### [TO DO]
Starting at the line below holding "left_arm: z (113" and stopping at the line holding "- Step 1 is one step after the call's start", print every line exactly, both ends included, and leave the rest out.

Items from a data source:
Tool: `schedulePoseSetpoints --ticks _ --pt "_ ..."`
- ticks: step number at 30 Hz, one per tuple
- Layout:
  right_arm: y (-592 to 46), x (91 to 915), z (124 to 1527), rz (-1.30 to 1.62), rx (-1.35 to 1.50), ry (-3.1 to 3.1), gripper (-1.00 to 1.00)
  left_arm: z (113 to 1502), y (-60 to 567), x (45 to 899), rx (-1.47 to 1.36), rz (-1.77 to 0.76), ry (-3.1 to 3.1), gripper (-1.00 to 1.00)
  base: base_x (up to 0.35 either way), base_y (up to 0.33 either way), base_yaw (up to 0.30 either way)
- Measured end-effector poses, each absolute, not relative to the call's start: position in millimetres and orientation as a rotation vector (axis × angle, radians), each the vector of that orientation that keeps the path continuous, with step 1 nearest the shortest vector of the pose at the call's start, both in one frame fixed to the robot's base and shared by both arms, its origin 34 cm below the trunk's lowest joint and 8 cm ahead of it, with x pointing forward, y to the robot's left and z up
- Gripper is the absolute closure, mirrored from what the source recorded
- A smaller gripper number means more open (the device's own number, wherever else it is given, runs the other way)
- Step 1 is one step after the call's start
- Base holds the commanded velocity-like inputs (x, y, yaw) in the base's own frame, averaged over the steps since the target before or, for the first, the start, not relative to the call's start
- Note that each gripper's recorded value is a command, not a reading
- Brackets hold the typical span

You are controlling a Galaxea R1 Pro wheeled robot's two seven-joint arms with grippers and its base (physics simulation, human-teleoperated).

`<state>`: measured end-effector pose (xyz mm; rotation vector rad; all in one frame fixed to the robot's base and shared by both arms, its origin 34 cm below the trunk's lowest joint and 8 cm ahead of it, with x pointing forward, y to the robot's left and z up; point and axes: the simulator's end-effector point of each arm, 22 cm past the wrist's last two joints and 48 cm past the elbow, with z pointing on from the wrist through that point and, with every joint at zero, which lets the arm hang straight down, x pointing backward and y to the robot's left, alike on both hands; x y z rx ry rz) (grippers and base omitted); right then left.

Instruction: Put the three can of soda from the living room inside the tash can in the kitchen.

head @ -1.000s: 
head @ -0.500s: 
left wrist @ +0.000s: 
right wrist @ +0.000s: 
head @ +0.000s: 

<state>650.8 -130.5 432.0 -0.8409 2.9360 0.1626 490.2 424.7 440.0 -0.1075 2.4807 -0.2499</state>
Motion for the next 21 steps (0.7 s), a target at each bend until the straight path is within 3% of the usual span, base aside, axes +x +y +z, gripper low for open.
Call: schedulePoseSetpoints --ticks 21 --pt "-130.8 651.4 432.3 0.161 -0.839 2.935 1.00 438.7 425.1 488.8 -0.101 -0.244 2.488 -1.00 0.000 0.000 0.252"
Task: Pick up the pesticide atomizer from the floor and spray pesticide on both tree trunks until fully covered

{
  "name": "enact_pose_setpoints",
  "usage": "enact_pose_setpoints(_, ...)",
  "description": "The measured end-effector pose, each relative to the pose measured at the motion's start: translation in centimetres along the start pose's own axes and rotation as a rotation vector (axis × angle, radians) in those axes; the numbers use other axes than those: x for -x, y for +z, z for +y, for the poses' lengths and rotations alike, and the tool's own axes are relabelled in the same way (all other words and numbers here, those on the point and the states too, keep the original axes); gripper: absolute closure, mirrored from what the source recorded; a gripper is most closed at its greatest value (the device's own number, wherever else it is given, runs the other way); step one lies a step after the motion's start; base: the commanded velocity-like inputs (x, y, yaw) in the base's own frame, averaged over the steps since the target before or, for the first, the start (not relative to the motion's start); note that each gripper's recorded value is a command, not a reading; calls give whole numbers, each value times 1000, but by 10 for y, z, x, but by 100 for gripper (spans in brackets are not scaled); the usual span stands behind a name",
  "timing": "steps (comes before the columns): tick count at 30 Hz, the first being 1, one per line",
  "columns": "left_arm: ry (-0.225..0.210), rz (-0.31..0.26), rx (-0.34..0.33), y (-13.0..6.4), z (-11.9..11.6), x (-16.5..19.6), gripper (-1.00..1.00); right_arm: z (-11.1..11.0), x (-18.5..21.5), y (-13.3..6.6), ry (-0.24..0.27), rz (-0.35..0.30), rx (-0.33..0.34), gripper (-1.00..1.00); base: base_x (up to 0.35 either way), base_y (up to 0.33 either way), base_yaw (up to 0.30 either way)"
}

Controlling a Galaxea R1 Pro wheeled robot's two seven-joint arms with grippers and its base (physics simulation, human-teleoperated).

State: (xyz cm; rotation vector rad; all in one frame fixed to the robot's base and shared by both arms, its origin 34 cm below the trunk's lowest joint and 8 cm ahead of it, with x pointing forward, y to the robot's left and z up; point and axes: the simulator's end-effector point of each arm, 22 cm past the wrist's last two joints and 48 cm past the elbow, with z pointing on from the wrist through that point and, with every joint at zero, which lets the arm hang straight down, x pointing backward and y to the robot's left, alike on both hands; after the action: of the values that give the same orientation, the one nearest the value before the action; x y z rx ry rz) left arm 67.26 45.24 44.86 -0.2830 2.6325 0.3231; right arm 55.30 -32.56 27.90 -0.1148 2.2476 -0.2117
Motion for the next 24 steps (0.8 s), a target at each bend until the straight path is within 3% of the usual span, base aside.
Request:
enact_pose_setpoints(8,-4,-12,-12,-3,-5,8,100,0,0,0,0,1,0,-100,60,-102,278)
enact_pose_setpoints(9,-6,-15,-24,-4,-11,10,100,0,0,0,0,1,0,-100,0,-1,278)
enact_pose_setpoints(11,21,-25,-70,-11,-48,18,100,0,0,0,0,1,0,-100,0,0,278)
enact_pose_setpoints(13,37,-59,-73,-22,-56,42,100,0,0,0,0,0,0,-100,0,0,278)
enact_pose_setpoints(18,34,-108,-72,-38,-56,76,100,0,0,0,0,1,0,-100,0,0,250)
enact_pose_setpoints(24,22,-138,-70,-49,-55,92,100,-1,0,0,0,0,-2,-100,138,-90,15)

### [REPLY TO THE TASK]
  left_arm: z (113 to 1502), y (-60 to 567), x (45 to 899), rx (-1.47 to 1.36), rz (-1.77 to 0.76), ry (-3.1 to 3.1), gripper (-1.00 to 1.00)
  base: base_x (up to 0.35 either way), base_y (up to 0.33 either way), base_yaw (up to 0.30 either way)
- Measured end-effector poses, each absolute, not relative to the call's start: position in millimetres and orientation as a rotation vector (axis × angle, radians), each the vector of that orientation that keeps the path continuous, with step 1 nearest the shortest vector of the pose at the call's start, both in one frame fixed to the robot's base and shared by both arms, its origin 34 cm below the trunk's lowest joint and 8 cm ahead of it, with x pointing forward, y to the robot's left and z up
- Gripper is the absolute closure, mirrored from what the source recorded
- A smaller gripper number means more open (the device's own number, wherever else it is given, runs the other way)
- Step 1 is one step after the call's start

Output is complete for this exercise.